Give back nothing but the number of lines in these entries that contain the word "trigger".

*Exercise inputs*.
|---|

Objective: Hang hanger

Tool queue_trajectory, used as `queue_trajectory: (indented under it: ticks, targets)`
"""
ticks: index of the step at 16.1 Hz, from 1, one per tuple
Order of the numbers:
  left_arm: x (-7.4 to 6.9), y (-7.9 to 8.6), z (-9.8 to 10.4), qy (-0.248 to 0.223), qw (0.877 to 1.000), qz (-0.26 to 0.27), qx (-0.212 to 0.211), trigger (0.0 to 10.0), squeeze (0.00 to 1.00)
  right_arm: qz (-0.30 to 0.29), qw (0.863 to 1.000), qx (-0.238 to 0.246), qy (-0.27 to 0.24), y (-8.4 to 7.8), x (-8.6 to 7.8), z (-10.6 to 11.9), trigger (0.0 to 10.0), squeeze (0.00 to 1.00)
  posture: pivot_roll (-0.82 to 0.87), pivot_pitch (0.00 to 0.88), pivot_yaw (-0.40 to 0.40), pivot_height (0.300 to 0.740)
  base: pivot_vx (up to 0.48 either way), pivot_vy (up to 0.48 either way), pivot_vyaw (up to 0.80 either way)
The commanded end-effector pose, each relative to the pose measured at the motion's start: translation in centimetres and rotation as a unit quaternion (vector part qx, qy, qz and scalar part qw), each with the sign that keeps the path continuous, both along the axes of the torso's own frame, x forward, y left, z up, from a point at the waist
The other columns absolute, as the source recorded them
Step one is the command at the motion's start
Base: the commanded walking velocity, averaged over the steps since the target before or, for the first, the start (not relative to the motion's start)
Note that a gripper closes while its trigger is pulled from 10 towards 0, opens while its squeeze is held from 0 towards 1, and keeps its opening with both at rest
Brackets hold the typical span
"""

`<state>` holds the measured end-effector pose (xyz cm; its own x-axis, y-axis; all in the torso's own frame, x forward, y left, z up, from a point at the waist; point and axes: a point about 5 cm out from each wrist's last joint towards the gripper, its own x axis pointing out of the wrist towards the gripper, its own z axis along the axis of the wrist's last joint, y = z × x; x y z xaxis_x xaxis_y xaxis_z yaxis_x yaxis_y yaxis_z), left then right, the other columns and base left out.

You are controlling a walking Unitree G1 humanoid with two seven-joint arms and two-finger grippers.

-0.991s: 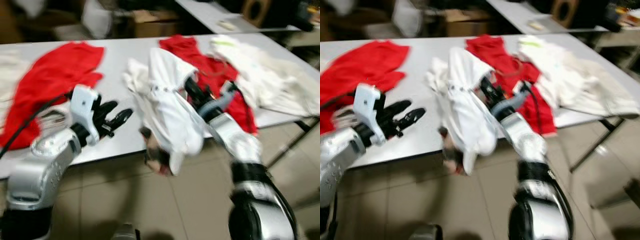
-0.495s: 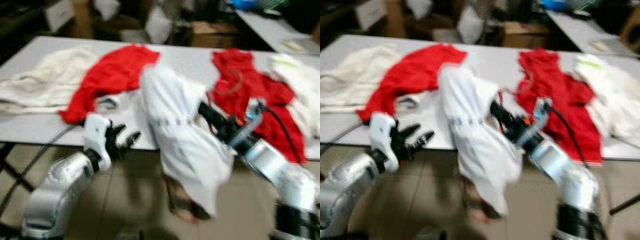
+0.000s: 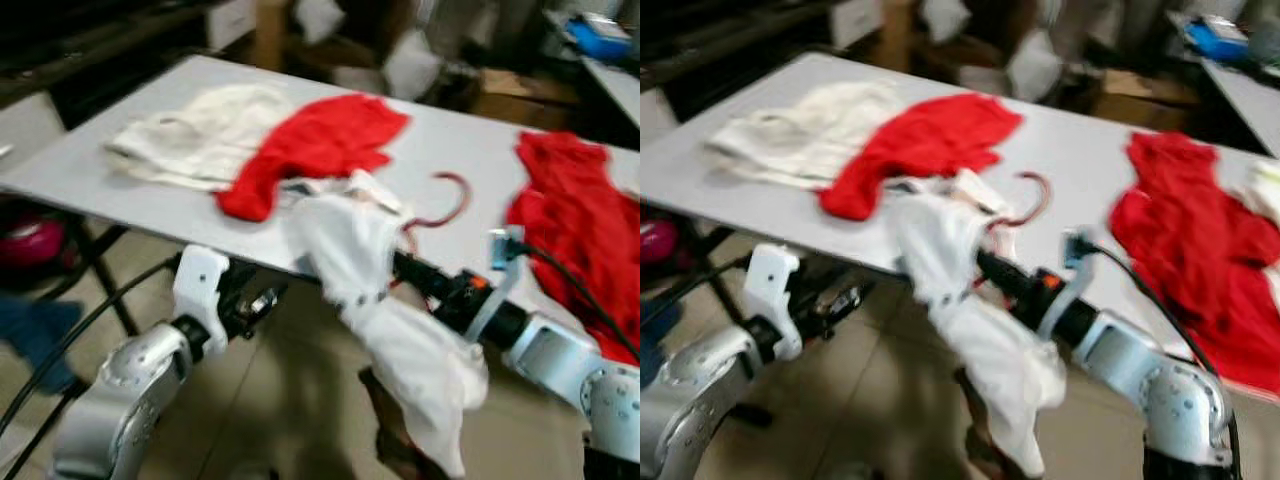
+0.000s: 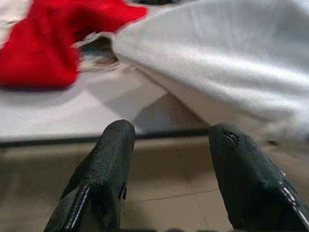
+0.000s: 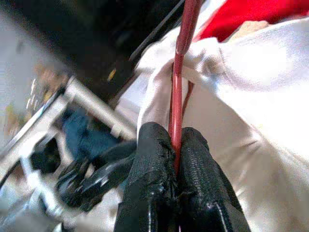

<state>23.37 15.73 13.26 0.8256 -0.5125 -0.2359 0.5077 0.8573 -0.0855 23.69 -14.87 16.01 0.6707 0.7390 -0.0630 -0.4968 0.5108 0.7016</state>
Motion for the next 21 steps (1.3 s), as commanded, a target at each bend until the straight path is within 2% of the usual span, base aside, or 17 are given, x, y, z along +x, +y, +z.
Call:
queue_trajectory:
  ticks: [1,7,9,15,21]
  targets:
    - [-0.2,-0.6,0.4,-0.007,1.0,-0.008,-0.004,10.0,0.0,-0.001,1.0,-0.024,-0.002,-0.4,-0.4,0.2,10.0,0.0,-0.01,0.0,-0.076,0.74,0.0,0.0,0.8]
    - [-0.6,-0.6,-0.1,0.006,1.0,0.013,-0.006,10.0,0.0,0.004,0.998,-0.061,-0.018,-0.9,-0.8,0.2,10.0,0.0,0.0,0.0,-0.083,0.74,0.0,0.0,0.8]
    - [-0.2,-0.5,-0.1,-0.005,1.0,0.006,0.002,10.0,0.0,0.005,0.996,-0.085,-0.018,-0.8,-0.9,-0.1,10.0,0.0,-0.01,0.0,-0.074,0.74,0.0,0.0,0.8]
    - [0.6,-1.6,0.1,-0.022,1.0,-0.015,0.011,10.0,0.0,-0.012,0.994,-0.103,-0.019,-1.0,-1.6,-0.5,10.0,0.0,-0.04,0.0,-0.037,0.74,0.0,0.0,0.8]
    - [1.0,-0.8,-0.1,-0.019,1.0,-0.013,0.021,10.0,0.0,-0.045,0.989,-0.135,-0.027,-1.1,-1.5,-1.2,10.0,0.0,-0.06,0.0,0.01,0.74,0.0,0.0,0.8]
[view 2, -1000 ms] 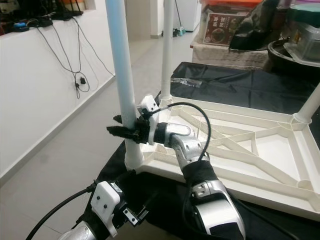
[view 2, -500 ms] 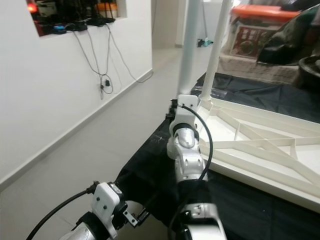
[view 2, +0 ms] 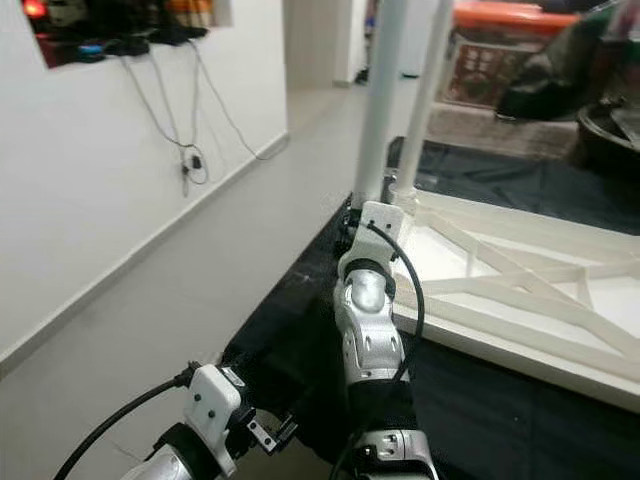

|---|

*Task response*.
3